* **Task description**:
Copy out again, unchanged, the listing below from the line that has "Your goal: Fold" through the line that has "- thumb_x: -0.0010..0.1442".

* **Data provided**:
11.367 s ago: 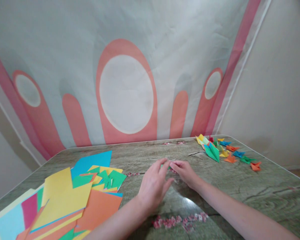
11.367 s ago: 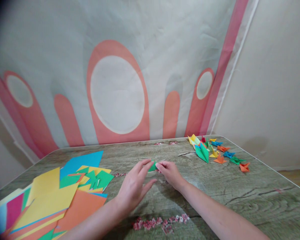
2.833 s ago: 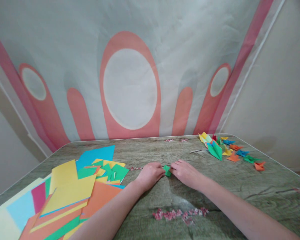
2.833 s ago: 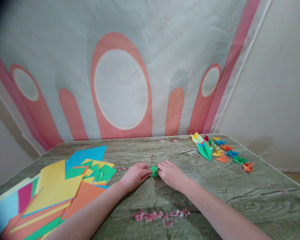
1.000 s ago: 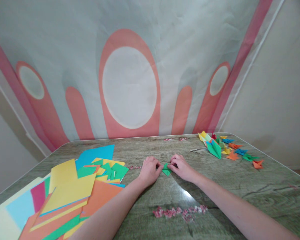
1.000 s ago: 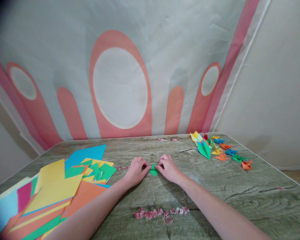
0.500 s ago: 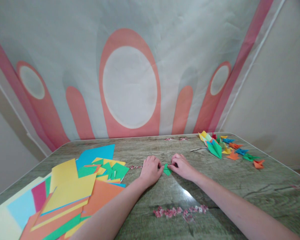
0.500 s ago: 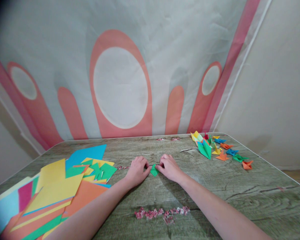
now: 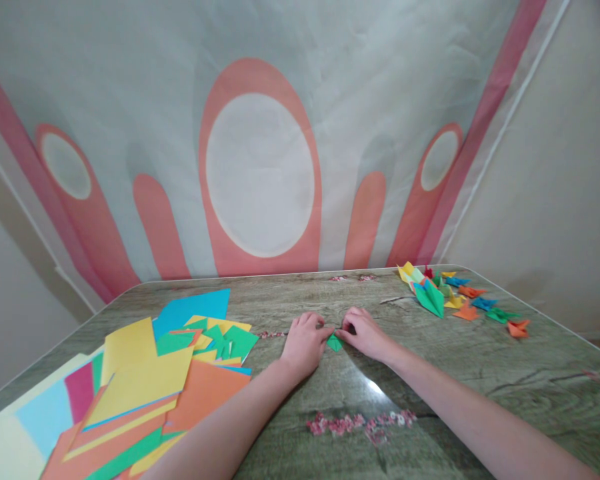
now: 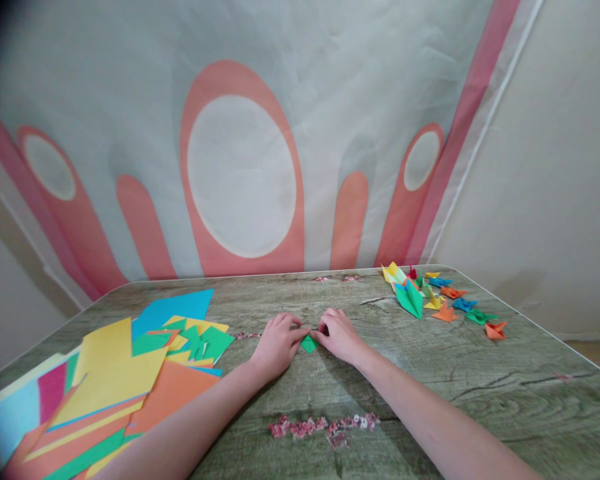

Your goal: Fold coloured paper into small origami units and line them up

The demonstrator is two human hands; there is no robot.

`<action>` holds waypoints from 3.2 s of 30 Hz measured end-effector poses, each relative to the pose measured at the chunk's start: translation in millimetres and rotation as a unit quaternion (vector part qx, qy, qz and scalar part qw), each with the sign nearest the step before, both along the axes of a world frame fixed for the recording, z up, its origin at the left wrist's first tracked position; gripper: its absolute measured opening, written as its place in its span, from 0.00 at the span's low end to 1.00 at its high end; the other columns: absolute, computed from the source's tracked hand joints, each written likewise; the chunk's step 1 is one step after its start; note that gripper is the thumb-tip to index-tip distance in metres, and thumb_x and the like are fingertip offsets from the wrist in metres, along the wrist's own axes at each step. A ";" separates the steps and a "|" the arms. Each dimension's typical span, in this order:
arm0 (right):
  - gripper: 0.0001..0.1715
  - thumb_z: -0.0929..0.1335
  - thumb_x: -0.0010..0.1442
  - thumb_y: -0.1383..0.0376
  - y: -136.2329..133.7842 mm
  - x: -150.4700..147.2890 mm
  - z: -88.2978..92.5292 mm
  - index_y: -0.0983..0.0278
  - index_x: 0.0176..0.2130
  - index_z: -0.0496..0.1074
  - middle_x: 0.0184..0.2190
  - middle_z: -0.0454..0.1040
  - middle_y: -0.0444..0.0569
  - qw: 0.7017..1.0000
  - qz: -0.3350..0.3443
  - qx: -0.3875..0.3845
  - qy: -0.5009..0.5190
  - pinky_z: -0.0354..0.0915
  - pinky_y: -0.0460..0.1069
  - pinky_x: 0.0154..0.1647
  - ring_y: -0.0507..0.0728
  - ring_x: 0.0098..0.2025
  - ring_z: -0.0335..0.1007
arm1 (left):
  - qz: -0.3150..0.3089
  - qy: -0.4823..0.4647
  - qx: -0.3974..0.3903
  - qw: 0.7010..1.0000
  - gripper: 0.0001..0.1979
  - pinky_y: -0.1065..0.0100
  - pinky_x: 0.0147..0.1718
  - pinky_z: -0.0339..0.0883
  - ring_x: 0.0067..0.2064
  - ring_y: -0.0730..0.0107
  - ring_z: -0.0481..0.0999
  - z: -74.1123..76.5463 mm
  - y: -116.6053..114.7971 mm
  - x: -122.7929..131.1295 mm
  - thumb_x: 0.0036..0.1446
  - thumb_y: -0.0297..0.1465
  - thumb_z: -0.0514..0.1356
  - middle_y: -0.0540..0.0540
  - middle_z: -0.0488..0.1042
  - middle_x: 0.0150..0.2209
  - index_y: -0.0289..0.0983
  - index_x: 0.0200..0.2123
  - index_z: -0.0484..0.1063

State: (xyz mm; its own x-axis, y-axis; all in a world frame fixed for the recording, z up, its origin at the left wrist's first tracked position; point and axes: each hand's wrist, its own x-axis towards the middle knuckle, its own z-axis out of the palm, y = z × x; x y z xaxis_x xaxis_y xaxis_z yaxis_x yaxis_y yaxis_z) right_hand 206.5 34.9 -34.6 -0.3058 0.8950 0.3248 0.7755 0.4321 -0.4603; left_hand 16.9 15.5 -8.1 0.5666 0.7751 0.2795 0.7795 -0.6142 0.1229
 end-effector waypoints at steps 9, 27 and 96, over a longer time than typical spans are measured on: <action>0.12 0.68 0.53 0.58 1.1 -0.2 -0.8 0.63 0.25 0.68 0.29 0.67 0.47 1.000 0.001 0.000 -0.002 0.59 0.50 0.38 0.56 0.36 0.62 | -0.032 0.125 0.028 0.991 0.19 0.57 0.53 0.52 0.57 0.57 0.56 7.2 -14.9 -0.9 0.56 0.27 0.50 0.40 0.66 0.49 0.37 0.52 0.63; 0.08 0.69 0.53 0.59 -4.4 4.5 -0.7 0.62 0.29 0.69 0.36 0.67 0.47 0.999 -0.038 -0.006 -0.016 0.55 0.51 0.40 0.56 0.41 0.60 | -0.001 0.186 -0.014 0.982 0.21 0.56 0.48 0.57 0.57 0.55 0.58 11.8 -22.0 2.2 0.57 0.24 0.48 0.38 0.65 0.53 0.36 0.54 0.61; 0.05 0.69 0.52 0.63 -18.6 -6.2 0.7 0.62 0.29 0.69 0.35 0.70 0.46 0.997 0.039 -0.003 0.069 0.56 0.53 0.43 0.57 0.41 0.64 | -0.055 -0.253 -0.144 0.955 0.10 0.68 0.39 0.64 0.38 0.67 0.70 -14.9 10.8 -7.7 0.49 0.28 0.59 0.47 0.71 0.35 0.37 0.38 0.69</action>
State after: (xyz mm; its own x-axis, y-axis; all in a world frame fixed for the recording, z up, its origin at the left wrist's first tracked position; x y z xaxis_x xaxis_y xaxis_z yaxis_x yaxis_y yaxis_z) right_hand 200.2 16.3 -33.9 -0.3282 0.8718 0.3638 0.6690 0.4864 -0.5620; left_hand 9.3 26.3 -23.0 0.4973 0.8051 0.3233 0.5084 -0.5724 0.6434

* **Result of this task**:
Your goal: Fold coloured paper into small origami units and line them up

The demonstrator is two human hands; there is no robot.

`<action>` holds waypoints from 3.2 s of 30 Hz measured end-effector poses, each relative to the pose measured at the chunk's start: translation in millimetres and rotation as a unit quaternion (vector part qx, qy, qz and scalar part qw), each with the sign nearest the step before, both along the axes of a world frame fixed for the recording, z up, its origin at the left wrist's first tracked position; gripper: its absolute measured opening, written as its place in its span, from 0.00 at the span's low end to 1.00 at its high end; the other columns: absolute, computed from the source's tracked hand joints, each written likewise; the chunk's step 1 is one step after its start; note that gripper is the thumb-tip to index-tip distance in metres, and thumb_x and the like are fingertip offsets from the wrist in metres, along the wrist's own axes at each step. A ";" separates the steps and a "|" the arms. Each dimension's typical span, in this order:
arm0 (right):
  - gripper: 0.0001..0.1715
  - thumb_z: -0.0929..0.1335
  - thumb_x: -0.0010..0.1442

The complete output has now been given.